### DATASET CONTENT
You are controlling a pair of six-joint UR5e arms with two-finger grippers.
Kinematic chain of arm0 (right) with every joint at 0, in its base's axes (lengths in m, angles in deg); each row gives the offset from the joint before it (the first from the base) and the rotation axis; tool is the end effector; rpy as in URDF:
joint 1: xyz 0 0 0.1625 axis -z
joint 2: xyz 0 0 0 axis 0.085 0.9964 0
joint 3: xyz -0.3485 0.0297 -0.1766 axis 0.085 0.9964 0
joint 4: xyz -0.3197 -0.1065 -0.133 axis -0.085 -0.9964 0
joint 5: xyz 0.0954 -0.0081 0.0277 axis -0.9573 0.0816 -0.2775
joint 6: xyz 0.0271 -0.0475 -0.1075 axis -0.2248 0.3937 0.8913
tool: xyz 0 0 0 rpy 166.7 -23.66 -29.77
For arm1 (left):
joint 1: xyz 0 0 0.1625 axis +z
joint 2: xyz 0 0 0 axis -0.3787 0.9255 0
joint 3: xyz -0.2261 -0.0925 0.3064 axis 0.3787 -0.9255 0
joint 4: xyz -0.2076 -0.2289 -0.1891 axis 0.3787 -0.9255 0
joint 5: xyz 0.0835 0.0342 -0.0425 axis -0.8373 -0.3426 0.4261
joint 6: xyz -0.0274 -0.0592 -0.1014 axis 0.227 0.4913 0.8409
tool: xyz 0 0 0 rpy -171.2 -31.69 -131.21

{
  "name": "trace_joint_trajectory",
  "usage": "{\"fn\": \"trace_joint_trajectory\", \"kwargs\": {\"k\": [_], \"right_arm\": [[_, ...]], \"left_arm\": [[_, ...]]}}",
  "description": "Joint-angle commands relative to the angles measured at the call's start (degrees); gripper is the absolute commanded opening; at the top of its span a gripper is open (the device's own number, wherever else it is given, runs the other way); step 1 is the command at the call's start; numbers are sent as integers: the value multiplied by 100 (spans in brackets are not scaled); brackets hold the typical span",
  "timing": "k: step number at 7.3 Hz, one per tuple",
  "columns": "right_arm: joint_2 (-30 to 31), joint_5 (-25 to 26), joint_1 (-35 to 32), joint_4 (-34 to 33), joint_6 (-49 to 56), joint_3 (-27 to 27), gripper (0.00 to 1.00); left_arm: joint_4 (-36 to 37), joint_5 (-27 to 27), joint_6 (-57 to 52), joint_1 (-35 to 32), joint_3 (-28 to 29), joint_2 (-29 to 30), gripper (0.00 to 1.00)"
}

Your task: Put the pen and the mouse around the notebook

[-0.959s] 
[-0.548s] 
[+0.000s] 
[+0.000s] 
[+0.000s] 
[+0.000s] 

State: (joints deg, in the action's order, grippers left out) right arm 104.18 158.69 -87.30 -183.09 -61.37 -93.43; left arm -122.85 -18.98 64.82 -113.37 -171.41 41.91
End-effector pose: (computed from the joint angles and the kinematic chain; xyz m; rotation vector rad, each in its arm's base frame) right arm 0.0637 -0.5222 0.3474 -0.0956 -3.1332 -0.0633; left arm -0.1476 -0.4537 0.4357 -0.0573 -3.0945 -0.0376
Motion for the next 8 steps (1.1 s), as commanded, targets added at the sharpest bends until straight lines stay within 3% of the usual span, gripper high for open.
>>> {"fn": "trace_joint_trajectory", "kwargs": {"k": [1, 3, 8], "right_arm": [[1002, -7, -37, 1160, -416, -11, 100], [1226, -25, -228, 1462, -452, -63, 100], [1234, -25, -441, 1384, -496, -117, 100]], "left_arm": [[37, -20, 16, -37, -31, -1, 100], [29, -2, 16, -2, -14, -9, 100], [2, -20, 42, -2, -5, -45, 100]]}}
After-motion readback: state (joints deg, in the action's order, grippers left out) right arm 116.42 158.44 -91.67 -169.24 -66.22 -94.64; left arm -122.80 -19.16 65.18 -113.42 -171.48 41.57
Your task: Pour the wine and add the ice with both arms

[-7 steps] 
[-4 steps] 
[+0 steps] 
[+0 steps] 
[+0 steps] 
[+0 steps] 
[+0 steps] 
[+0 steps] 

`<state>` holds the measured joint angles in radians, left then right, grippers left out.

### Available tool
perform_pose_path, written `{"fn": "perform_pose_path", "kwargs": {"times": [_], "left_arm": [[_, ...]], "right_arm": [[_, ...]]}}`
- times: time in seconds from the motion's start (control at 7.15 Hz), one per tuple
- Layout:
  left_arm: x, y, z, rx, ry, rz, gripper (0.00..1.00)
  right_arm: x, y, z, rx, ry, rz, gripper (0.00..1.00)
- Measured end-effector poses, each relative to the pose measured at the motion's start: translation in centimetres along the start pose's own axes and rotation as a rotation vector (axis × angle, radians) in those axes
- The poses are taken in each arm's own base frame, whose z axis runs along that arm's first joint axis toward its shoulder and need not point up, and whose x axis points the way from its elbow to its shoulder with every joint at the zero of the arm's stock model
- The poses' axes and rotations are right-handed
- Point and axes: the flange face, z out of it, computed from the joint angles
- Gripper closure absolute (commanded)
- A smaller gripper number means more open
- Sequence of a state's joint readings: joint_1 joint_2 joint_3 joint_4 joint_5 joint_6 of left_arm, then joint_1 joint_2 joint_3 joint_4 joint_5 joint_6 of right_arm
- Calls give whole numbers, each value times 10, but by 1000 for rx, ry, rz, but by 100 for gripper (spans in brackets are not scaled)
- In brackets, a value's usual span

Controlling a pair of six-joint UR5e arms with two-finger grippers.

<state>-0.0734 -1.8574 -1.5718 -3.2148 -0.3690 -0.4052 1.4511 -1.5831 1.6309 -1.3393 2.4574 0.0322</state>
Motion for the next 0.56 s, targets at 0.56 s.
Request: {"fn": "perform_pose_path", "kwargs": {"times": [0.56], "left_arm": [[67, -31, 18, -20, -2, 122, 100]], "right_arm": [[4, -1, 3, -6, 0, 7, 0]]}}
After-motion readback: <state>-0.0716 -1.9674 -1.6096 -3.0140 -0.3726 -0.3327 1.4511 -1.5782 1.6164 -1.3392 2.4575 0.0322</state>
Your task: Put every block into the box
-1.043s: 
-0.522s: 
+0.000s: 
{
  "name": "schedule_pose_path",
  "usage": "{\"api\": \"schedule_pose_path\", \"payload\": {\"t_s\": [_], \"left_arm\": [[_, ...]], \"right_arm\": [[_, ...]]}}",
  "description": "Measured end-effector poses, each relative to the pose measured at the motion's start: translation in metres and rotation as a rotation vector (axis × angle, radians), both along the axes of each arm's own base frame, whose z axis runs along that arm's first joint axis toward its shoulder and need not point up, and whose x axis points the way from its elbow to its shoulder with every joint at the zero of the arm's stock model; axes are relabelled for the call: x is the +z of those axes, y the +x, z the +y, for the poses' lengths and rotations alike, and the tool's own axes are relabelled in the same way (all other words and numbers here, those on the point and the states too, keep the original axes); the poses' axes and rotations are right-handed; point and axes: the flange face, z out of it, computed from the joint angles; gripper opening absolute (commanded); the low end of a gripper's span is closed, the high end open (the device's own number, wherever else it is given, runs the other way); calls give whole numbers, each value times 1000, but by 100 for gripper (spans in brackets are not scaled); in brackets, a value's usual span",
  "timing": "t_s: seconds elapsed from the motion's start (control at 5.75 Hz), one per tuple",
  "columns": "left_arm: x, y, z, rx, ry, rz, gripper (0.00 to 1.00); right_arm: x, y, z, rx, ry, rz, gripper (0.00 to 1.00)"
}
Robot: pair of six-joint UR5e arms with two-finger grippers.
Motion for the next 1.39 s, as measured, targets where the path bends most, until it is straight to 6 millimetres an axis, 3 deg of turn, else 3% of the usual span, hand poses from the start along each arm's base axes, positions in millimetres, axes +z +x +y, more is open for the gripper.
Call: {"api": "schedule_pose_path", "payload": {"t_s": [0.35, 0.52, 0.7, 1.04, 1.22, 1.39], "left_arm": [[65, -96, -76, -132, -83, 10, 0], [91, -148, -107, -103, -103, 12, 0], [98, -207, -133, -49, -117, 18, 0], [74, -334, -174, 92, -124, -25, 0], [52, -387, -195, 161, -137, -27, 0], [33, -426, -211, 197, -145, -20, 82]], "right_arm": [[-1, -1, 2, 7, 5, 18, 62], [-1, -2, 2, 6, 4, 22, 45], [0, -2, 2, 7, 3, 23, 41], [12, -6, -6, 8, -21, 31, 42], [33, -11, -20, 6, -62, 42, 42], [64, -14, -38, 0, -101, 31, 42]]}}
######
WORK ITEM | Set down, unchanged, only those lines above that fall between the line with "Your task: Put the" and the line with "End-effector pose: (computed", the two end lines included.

RESULT |
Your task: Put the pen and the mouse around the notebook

[-0.959s] 
[-0.548s] 
[+0.000s] 
[+0.000s] 
[+0.000s] 
[+0.000s] 

State: (joints deg, in the action's order, grippers left out) right arm 104.18 158.69 -87.30 -183.09 -61.37 -93.43; left arm -122.85 -18.98 64.82 -113.37 -171.41 41.91
End-effector pose: (computed from the joint angles and the kinematic chain; xyz m; rotation vector rad, each in its arm's base frame) right arm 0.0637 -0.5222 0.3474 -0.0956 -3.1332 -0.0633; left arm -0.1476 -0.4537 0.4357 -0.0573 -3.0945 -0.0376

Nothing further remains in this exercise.